60. Akhir

3K 475 121
                                    

Lagu tema terakhir untuk chapter terakhir ....

UNDER WATER

Aku punya banyak kisah yang ingin kuceritakan kepada Ayah-Ibu. Banyak sekali sampai-sampai kepalaku pusing karena dipenuhi oleh memori-memori yang terlalu sayang untuk dibuang. Bukan hanya yang menyenangkan saja, memori yang membuatku menangis bila mengingatnya juga ada.

Terlalu sayang untuk dibuang namun juga sakit bila terus disimpan. Jadi izinkan aku sedikit bercerita selagi aku masih mampu bertutur kata.

Ayah, semasa aku hidup, kawanku hanyalah Jean. Sekarang kawanku bertambah tiga dan aku tidak ingin kehilangan mereka. Mempunyai hal yang berharga untuk dijaga adalah suatu kebahagian tersendiri bagiku. Aku bisa tersenyum karenanya; aku bisa lebih hidup karenanya; aku bersyukur mengenal mereka.

Ibu, aku takut mati. Memikirnya saja terasa seketika membuat kepalaku kosong, dadaku berdebar kencang memikirkan segala kemungkinan yang ada bila aku mati nantinya, dan kadang-kadang keluar keringat dingin di sela-sela tanganku. Tetapi Ibu, pada akhirnya semua manusia akan mati, jadi mau tak mau aku harus menghadapinya.

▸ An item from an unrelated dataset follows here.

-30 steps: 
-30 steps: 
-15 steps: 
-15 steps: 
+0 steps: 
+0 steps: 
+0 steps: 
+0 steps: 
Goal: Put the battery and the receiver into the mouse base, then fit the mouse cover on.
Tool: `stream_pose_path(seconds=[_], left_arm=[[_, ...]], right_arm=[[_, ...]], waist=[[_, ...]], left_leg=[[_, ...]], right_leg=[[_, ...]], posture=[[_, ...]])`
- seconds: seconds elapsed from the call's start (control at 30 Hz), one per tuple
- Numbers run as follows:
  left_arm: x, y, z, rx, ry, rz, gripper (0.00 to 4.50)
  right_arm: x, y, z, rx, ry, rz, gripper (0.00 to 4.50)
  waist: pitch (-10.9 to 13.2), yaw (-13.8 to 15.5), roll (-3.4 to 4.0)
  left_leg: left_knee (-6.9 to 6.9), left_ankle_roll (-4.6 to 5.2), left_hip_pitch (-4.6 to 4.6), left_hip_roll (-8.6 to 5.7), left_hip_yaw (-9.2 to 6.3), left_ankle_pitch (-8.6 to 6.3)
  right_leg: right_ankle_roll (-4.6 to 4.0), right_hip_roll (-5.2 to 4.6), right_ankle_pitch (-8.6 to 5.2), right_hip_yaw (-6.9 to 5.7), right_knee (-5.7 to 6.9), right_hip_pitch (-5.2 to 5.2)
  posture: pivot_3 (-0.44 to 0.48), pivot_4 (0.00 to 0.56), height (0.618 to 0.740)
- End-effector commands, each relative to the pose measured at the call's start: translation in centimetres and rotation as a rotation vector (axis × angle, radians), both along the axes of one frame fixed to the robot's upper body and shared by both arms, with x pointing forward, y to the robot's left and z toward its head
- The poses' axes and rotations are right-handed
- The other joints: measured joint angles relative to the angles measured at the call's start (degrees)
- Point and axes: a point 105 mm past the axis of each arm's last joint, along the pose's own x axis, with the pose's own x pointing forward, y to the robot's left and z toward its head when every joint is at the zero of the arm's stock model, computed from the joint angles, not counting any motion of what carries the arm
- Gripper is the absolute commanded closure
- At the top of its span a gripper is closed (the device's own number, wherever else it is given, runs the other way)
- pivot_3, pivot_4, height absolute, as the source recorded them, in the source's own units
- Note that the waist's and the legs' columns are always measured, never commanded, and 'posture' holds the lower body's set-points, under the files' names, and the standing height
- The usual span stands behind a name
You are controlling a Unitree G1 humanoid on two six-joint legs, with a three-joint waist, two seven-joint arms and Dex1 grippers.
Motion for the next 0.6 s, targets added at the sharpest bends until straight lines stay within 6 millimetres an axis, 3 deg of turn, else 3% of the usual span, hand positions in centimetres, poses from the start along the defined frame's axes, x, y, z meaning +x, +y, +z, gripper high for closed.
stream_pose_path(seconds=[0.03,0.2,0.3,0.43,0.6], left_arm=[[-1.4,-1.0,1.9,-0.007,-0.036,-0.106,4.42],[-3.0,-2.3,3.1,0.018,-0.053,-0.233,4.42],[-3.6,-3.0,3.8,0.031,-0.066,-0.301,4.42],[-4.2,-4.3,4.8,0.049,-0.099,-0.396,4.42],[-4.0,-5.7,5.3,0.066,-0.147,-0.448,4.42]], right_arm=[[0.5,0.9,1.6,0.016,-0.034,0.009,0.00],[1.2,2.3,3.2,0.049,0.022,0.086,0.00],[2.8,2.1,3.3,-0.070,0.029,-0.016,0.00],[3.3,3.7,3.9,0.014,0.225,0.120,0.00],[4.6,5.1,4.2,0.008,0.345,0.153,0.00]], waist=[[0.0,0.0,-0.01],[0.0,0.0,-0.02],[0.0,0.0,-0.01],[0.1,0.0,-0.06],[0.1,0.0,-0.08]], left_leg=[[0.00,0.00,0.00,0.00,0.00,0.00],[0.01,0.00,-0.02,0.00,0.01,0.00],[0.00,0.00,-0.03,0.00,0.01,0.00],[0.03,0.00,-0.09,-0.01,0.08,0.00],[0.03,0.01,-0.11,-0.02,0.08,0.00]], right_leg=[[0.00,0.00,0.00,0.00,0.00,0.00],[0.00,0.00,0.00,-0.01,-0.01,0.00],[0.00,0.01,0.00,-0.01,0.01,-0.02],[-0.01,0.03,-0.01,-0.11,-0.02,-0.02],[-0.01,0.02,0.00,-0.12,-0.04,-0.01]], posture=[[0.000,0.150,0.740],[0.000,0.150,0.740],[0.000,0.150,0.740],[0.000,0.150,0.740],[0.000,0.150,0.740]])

Sebentar lagi aku akan menghadapinya.

Sisa-sisa tenagaku masih mampu menggerakkan otot-otot kaki untuk terus berjalan—bergabung ke tempat di mana semua berkumpul. Dari pandangan mataku yang memburam, aku masih dapat melihat orang-orang yang tersisa terus melakukan perlawanan. Mereka masih terus berusaha menggabungkan kekuatan meskipun satu persatu orang berhasil dilumpuhkan.

Sedikit lagi ...

Sekali lagi kupaksa kekuatanku: aku memacu kedua kakiku untuk sekali lagi berlari, aku menepuk kedua pipiku agar lebih fokus lagi, dan kugenggam erat kedua tangan untuk yang terakhir kali. Sambil berlari aku berteriak sekeras mungkin—melampiaskan semua rasa sakit yang mulai mencekik tubuh.

Sedikit lagi ...

Aku melompat tinggi, menghantamkan pukulan berdentum pada musuh yang tersisa. Kukeluarkan semua kekuatanku sampai tak bersisa sambil terus berteriak dan memotivasi yang lainnya. Kuaktifkan arlojiku, mengirimkan misil yang cukup untuk dilepaskan.

Di antara bumbungan asap, kobaran api, dan teriakan, kulihat Ruvallo masih terus berjuang memukul mundur musuh yang tersisa bersama dengan Kakek Ivan. Aku mengulas senyuman ketika mata kami saling bertemu. "Sedikit lagi, Ruvallo!" teriakku menyemangati.

"TERUS MAJU!" teriak lantang Ayah Walski yang berada di depan kami semua. Aku menanggapinya dengan teriakan.

Sedikit lagi ...

Tembok besar yang menghalangi berada di depan mataku, berdiri menjulang, dan tampak tak tergoyahkan. Ada ribuan pasukan yang menjaganya dan kami mampu melawan berkat gen istimewa.

Sekali lagi dan untuk terakhir kali kubuktikan bahwa kekuatan yang kumiliki mampu menembus pertahanan kubah yang mulai goyah, setidaknya begitu menurutku sebab tiba-tiba sirine berkoak kencang ke segala penjuru arah dan tembok besar yang mulanya gagah mulai bergetar.

"PERTAHANAN TEMBOK DIRETAS! KITA BISA MEMBOBOL DINDINGNYA!" teriak Tuan Murov yang mengetahui keadaan sebenarnya tanpa mengurangi intensitas serangan misil ke musuh-musuh yang tersisa.

Sedikit lagi ...

"Terus maju, Nak!" ucap Tuan Simon di sampingku.

Kami bersatu menumpas semua pasukan yang tersisa sambil terus menyemangati satu sama lain. Sisa-sisa tenaga kugunakan untuk membuat ratusan misil, sama halnya seperti yang dilakukan Tuan Simon.

Sesungguhnya tubuhku melebihi ambang batas. Semakin banyak darah yang mengalir melalui hidung, pandangan mulai memburam, dan langkah kakiku semakin memberat. Tapi saat Tuan Murov dengan lantangnya mengatakan kurang dua puluh meter lagi mencapai tembok, aku memaksakan diri untuk sekali lagi.